By: | Published: August 31, 2018 1:34 AM

Distressed cashew exporters from Kerala have petitioned the central government to stop all recovery proceedings and help with fresh working capital.

Out of the 834 registered factories, around 700 are closed for the past two to three years, according to Sasidharan Achari of Kollam-based Mahalakshmi Cashew Industries.

Distressed cashew exporters from Kerala have petitioned the central government to stop all recovery proceedings and help with fresh working capital.
Out of the 834 registered factories, around 700 are closed for the past two to three years, according to Sasidharan Achari of Kollam-based Mahalakshmi Cashew Industries.

“Some banks have started taking possession of cashew entrepreneurs’ houses, factories and other collateral properties with a few banks having even sold collateral properties to certain Asset Recovery Companies on the pretext of SARFAESI. Two entrepreneurs recently committed suicide in Kollam and many cases of suicide attempts have been reported,” he added. India produces 6-7 million tonne raw cashew per annum and was till recently the leading supplier of kernels to the global markets.
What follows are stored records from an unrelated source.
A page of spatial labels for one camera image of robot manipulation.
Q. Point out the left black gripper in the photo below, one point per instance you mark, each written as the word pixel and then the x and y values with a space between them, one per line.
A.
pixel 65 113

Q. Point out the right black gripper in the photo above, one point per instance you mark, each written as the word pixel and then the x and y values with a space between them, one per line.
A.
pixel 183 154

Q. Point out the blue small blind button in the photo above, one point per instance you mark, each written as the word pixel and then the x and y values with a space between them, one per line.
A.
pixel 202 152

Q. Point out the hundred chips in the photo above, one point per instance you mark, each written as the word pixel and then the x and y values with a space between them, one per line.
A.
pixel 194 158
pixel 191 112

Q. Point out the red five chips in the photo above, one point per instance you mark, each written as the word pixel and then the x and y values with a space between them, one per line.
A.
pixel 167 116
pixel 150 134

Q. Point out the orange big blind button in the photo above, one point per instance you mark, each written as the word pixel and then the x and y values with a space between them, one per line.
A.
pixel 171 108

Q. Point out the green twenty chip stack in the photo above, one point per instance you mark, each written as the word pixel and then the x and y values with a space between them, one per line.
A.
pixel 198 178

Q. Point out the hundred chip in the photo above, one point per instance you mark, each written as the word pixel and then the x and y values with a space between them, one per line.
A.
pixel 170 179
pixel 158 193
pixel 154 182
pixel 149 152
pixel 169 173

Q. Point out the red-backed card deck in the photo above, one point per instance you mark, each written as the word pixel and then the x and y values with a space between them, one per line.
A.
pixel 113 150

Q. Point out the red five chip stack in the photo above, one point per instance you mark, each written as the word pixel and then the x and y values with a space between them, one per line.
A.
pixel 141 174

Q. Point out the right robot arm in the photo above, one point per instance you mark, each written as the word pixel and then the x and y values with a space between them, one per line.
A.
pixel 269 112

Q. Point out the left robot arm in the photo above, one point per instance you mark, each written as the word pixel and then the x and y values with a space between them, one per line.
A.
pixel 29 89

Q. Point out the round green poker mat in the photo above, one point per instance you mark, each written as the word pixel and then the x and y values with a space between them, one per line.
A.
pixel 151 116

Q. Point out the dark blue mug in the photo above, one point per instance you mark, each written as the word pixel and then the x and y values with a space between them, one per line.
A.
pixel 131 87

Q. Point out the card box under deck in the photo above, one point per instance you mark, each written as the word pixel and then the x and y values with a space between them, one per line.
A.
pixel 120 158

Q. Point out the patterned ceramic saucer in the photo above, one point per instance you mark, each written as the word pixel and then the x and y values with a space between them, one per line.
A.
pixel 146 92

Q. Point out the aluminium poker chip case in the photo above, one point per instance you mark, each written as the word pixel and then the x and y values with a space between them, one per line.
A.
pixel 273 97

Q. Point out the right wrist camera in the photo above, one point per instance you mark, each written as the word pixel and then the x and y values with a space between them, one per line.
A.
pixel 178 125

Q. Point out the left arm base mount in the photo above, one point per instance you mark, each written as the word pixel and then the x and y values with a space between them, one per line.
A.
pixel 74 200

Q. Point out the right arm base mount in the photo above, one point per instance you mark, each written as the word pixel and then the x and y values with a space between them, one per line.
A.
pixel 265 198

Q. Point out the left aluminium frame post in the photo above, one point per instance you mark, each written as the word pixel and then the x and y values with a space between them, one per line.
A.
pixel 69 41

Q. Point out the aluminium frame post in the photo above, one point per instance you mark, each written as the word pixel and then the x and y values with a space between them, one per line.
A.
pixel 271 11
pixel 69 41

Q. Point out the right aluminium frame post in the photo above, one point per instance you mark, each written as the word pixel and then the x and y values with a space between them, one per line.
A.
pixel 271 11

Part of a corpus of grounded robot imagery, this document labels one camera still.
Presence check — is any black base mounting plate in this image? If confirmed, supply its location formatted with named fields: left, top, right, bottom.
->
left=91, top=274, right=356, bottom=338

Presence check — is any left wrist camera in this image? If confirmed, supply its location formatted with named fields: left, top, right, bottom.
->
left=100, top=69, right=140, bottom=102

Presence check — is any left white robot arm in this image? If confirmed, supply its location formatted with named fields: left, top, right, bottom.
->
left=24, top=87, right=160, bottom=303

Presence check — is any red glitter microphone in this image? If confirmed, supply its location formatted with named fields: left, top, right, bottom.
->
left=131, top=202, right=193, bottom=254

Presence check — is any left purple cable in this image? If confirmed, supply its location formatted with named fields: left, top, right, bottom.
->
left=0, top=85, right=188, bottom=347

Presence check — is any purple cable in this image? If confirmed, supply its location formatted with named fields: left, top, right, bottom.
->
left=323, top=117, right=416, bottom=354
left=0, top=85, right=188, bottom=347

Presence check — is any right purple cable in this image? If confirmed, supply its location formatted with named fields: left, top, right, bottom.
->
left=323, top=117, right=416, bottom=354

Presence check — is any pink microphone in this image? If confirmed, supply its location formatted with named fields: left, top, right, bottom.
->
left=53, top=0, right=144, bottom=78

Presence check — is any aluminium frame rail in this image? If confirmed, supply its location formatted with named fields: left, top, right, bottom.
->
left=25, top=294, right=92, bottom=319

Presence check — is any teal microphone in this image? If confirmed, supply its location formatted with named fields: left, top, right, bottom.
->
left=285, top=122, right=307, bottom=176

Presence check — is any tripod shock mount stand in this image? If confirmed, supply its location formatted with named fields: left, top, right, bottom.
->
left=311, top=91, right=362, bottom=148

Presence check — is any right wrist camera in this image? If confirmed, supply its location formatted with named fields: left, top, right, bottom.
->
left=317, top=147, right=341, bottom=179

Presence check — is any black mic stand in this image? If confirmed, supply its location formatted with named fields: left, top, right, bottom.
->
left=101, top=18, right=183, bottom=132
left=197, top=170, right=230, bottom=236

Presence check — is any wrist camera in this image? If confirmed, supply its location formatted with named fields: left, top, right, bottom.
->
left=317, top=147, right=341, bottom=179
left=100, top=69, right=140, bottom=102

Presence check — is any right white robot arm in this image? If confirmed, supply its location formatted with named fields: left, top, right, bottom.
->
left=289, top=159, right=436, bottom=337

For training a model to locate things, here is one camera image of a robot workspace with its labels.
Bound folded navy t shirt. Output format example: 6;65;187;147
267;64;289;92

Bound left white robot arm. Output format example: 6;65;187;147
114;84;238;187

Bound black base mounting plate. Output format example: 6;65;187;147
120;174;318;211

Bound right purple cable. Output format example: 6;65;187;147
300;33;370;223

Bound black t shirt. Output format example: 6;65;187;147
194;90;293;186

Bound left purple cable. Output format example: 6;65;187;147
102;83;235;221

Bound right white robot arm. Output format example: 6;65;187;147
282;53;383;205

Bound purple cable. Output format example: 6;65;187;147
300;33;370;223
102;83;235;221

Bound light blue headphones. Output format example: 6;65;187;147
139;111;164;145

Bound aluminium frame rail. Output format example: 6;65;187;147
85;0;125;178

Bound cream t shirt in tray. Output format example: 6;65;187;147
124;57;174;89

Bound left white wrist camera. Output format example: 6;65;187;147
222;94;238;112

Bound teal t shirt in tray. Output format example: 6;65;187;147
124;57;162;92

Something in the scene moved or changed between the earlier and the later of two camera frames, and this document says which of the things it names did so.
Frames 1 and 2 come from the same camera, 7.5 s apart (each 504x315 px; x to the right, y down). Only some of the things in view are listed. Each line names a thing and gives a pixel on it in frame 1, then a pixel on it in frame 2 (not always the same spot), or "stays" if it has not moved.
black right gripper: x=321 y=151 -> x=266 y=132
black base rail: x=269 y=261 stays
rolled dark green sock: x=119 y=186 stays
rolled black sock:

The increasing cost of raw cashews imported from Western Africa and the higher processing charges in Kerala due to the relatively higher labor charges has compounded the problem.

“The exorbitant price of raw cashews with the entry of Vietnam and China into this sector and certain policies of our governments and lack of mechanization here paved the way for the present situation of the industry. Also, the introduction of 9.36% import duty in 2016 on raw cashew by the Central government and 36% wage hike unilaterally by the state government in 2015 augmented the downfall of the industry. Of late the import duty has been brought down to 2.5%,” Achari said.

“The 100 years old traditional industry of Kerala has been facing its worst crisis in the past four to five years, recording heavy losses and now it is on the verge of total collapse,” Nidheesh R Nair, another exporter from Kollam said.

“We are in grave crisis situation with uncertain future. In a series of meetings with the chief minister, RBI and SLBC, the SLBC agreed to extend the moratorium till 31st August 2018. We have no idea about what is in store after 31st August 2018,” Nideesh said.

Cashew Export Promotion Council of India (CEPCI) has sought an extension of the moratorium on proceeding further and initiating coercive actions by the banks against accounts declared as NPA till December this year.